Comment le RN séduit les profs
Le corps des enseignants, fidèle bastion historique de la gauche républicaine et laïque, est désormais sensible aux arguments de la droite radicale
Ils sont venus en cette grise matinée d’octobre dans la Cathédrale Notre-Dame de l’Assomption d’Arras rendre hommage lors d’un dernier adieu à leur ami et collègue Dominique Bernard, poignardé par un terroriste Ingouche. Quelques jours plus tôt, ils avaient observé une minute de silence dans tous les collèges et lycées de France.
Au premier rang, Emmanuel Macron a bousculé son agenda pour être à leurs côtés dans une tentative désespérée de reconquérir la confiance de ces enseignants. Depuis l’assassinat de Samuel Paty, leur vote en sa faveur n’a cessé de s’étioler.
Le Président de la République sait qu’il n’a récolté que 23 % de leurs voix au premier tour de son élection en 2022, un recul de… 13 points par rapport à celle de 2017. Plus grave, il sait aussi que de plus en plus d’enseignants se radicalisent pour rejoindre les rangs du Rassemblement National. 25 % de bulletins pour Marine Le Pen en 2022 selon le Cevipof (Centre de recherches politiques de Sciences Po). Un sur quatre, pour un million de personnes, 3 % de l’électorat français !
La tradition à gauche, qui paraissait bien établie, remonte aux lois scolaires de Jules Ferry en 1881 avec l’engagement des hussards de la République en faveur de la laïcité pour lutter contre l’obscurantisme. Et depuis près de 150 ans, les profs constituent le bastion de l’électorat d’une gauche laïque et républicaine, emblème de la lutte contre l’extrême droite. À la Présidentielle de 2012, ils avaient voté clairement à 65 % en faveur de François Hollande face à Nicolas Sarkozy. Et au premier tour, ils n’avaient apporté « que » 5 % de leurs voix à Marine Le Pen, 7 % en 2017. Pourtant, il y a six ans, tout a changé.
Que s’est-il donc passé depuis la première élection d’Emmanuel Macron pour que la droite radicale s’envole chez les enseignants à… 20 % de leur vote en 2022 ? L’assassinat de Samuel Paty est l’illustration symbolique d’un malaise plus profond : « il y a eu une forte avancée des radicalités, plus nette à droite qu’à gauche chez les enseignants. La raison principale est l’anomie », estime Luc Rouban, Directeur de recherche au Cevipof (Centre de recherches politiques de Sciences Po).

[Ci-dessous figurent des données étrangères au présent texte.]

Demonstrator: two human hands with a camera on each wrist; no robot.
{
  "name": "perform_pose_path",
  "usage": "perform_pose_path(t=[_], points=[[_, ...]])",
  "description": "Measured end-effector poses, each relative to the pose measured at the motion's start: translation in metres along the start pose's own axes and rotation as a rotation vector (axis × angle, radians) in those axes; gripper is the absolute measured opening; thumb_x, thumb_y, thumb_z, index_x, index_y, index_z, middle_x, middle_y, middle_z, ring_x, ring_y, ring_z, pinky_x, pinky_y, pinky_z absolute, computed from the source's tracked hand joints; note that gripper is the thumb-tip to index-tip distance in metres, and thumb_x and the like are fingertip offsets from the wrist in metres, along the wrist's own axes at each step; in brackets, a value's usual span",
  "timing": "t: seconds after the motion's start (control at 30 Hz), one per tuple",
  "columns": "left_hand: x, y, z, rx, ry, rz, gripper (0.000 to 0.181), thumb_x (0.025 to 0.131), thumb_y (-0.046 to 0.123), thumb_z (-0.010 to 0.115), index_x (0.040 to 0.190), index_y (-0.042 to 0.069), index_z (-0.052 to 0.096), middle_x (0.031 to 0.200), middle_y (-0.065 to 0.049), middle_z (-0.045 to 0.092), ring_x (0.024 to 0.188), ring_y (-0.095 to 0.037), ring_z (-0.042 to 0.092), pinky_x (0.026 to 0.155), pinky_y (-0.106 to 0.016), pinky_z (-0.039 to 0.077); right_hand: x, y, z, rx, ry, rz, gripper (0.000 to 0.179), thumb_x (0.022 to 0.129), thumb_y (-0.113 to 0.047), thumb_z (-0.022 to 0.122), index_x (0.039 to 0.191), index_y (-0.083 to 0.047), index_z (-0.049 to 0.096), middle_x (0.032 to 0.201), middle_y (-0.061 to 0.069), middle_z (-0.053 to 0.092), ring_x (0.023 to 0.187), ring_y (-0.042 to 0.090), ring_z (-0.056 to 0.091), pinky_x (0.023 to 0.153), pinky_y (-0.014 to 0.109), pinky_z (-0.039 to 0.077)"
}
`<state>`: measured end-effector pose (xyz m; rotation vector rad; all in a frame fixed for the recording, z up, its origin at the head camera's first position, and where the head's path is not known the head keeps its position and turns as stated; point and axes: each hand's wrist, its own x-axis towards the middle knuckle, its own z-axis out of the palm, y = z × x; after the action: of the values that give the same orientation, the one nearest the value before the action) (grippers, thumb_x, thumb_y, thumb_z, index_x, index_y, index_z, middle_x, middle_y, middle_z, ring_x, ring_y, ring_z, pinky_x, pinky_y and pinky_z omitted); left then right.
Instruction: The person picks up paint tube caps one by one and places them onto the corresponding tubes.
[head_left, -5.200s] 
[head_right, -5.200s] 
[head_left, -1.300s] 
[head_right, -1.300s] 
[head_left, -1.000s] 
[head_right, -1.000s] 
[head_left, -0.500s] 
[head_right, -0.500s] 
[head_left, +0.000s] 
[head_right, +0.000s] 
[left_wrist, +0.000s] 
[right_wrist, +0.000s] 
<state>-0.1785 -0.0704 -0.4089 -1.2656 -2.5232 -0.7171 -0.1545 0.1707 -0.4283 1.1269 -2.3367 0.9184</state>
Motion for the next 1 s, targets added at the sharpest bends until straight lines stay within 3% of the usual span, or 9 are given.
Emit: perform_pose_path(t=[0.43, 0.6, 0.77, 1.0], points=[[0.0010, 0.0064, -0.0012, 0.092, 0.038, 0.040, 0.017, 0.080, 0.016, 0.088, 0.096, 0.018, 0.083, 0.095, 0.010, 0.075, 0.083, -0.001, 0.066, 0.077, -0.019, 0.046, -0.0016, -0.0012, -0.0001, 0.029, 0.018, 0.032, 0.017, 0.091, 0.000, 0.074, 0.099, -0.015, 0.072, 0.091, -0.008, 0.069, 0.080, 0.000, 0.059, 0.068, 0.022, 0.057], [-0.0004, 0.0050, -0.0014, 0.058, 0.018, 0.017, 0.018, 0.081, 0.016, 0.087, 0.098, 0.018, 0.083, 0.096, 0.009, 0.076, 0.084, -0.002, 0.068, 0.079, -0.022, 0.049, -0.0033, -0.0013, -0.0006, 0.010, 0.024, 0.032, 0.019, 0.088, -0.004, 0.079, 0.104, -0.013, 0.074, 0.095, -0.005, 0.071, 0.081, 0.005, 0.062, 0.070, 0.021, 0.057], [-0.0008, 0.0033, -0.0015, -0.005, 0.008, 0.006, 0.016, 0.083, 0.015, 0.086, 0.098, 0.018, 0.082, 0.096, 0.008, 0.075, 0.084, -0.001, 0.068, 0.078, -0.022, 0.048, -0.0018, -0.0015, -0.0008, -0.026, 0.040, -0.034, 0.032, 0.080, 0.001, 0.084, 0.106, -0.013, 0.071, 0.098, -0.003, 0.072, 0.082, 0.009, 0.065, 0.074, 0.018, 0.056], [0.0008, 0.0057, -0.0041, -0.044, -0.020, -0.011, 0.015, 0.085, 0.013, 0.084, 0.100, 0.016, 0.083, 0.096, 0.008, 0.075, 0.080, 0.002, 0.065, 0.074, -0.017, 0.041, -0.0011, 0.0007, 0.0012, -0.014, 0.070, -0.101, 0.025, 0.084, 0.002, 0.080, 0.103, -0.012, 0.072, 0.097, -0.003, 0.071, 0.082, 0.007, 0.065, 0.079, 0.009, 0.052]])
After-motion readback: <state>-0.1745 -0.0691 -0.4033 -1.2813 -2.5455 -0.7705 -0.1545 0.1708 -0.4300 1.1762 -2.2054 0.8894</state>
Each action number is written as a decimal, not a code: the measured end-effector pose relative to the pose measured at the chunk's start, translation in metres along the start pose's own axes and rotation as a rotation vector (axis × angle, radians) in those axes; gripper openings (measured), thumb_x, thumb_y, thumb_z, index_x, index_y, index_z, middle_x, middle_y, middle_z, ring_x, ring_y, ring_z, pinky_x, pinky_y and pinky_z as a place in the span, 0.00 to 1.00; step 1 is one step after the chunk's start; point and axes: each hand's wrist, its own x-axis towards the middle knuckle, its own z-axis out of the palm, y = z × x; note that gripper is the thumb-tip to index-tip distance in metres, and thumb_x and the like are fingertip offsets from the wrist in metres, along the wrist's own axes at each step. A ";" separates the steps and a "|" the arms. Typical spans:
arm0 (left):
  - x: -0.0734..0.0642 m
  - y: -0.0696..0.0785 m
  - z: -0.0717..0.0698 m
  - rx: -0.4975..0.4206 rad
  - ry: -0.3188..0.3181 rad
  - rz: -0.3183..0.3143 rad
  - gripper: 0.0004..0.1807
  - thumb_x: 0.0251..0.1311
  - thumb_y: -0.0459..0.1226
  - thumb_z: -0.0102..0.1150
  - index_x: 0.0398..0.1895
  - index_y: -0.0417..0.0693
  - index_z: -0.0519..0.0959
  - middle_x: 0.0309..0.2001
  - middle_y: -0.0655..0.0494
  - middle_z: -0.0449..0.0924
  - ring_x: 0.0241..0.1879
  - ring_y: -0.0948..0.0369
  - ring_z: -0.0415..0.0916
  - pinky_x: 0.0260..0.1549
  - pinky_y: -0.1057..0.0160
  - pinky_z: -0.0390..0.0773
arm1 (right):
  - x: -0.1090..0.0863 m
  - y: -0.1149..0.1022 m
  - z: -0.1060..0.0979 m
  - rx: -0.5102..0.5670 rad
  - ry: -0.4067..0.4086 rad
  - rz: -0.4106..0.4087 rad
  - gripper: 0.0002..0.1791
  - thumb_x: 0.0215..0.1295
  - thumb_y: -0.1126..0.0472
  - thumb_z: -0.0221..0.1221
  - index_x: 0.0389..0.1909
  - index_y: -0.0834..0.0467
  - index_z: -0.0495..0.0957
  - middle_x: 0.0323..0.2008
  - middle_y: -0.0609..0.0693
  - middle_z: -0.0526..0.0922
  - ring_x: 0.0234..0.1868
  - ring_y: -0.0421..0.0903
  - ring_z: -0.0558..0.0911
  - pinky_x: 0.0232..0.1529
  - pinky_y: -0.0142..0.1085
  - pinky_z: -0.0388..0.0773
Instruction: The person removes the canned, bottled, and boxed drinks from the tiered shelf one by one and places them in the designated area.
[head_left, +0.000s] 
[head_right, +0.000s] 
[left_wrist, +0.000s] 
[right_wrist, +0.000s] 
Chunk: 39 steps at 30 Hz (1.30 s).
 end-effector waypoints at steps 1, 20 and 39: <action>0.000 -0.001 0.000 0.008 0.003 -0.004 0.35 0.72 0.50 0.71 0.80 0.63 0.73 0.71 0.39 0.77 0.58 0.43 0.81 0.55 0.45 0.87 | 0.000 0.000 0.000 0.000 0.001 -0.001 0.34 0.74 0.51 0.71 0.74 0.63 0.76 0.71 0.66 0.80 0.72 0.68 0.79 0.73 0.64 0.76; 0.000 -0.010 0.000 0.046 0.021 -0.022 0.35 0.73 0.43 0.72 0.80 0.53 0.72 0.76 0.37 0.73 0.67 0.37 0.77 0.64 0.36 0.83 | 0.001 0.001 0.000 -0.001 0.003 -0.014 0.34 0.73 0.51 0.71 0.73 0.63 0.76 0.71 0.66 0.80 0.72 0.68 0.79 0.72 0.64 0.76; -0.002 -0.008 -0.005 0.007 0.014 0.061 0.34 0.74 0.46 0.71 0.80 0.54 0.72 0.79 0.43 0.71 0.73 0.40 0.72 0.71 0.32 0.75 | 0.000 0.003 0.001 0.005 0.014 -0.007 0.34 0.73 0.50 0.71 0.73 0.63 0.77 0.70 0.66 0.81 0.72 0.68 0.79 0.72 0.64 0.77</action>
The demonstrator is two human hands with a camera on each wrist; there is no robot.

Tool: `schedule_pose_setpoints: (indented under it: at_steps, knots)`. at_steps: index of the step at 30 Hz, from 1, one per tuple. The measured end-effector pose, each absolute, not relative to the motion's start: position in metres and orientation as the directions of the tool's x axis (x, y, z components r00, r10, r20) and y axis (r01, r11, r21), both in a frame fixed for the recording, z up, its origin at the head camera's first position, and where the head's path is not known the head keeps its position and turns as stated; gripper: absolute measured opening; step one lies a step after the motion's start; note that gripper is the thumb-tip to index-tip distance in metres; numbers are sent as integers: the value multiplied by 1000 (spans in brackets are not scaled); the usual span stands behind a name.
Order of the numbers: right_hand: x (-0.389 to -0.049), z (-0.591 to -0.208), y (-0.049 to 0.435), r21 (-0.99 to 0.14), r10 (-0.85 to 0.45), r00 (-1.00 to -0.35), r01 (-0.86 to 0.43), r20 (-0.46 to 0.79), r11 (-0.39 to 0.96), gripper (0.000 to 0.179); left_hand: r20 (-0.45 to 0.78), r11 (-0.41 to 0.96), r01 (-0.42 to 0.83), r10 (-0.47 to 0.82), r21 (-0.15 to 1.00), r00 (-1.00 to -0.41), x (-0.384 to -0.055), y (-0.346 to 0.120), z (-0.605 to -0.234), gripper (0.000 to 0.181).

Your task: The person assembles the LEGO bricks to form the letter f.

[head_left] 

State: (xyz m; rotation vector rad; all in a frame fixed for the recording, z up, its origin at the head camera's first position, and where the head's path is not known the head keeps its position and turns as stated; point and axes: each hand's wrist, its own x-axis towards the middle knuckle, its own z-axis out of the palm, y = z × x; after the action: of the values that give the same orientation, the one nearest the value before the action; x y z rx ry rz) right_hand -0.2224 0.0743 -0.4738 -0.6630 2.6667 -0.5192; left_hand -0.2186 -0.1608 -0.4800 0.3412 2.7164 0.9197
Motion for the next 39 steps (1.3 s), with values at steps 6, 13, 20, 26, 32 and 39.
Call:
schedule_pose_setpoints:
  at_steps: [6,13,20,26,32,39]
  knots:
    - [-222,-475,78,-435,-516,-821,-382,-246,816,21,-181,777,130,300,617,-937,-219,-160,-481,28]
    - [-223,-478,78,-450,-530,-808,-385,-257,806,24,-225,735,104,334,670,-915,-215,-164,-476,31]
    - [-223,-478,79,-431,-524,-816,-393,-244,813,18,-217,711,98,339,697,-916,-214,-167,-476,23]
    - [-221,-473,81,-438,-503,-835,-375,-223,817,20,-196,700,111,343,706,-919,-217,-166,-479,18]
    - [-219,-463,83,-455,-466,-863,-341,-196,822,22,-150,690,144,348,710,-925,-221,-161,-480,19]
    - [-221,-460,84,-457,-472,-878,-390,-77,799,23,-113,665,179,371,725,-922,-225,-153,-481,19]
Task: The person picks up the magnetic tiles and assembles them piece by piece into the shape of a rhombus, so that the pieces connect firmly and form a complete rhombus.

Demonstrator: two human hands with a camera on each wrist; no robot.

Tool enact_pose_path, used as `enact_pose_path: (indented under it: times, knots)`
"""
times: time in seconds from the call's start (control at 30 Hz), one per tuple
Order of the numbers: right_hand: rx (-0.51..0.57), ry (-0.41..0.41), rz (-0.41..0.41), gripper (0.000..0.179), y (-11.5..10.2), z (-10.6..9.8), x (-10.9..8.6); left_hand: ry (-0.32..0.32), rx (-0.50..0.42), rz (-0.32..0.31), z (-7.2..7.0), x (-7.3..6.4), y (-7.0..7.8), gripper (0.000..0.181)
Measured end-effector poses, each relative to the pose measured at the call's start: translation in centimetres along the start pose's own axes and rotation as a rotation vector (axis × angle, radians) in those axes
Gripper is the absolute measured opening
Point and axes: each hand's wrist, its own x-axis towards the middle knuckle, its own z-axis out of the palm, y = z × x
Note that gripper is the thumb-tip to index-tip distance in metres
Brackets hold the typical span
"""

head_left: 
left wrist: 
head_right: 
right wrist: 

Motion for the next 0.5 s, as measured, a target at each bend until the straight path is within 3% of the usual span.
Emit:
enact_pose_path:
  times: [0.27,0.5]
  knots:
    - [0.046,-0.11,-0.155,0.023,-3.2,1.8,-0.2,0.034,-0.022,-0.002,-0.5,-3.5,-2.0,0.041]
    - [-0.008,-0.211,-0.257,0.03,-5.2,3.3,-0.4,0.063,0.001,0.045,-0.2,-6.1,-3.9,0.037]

L’anomie ? En clair, l’absence de règles collectives structurantes et de la disparition des valeurs communes. « Le sentiment que personne ne maîtrise plus rien, que l’appareil d’État fait défaut, qu’on est en train de perdre son métier ». Un sentiment de colère et de ressentiment qui s’agrège à la dégradation des situations professionnelles. « Le discours politique est républicain, mais les pratiques sur le terrain sont communautaires », ajoute l’expert.
D’où une perte de sens et une recherche d’autorité que le RN semble pouvoir résoudre avec ses promesses de limitation de vingt élèves par classe, le port de blouses et d’uniformes à l’école et une revalorisation de 3 % par an des salaires des professeurs. « Le RN a mis en place un cercle qui s’occupe des enseignants sur le thème de la laïcité. Quand un enseignant sur deux dit se censurer, ça leur parle » ,renchérit le politologue Pascal Perrineau.
Ce n’est pas pour rien que le tout nouveau ministre de l’Éducation Nationale, Gabriel Attal, a choisi l’interdiction de l’abaya à l’école comme électrochoc symbolique pour tenter de regagner le vote des enseignants. Même si, selon certains, il serait déjà trop tard.
À travers les funérailles de Dominique Bernard, le discours officiel s’efforce de souligner l’impérative nécessité de restaurer l’autorité de l’État pour redonner tout son sens au modèle républicain. Un long chemin…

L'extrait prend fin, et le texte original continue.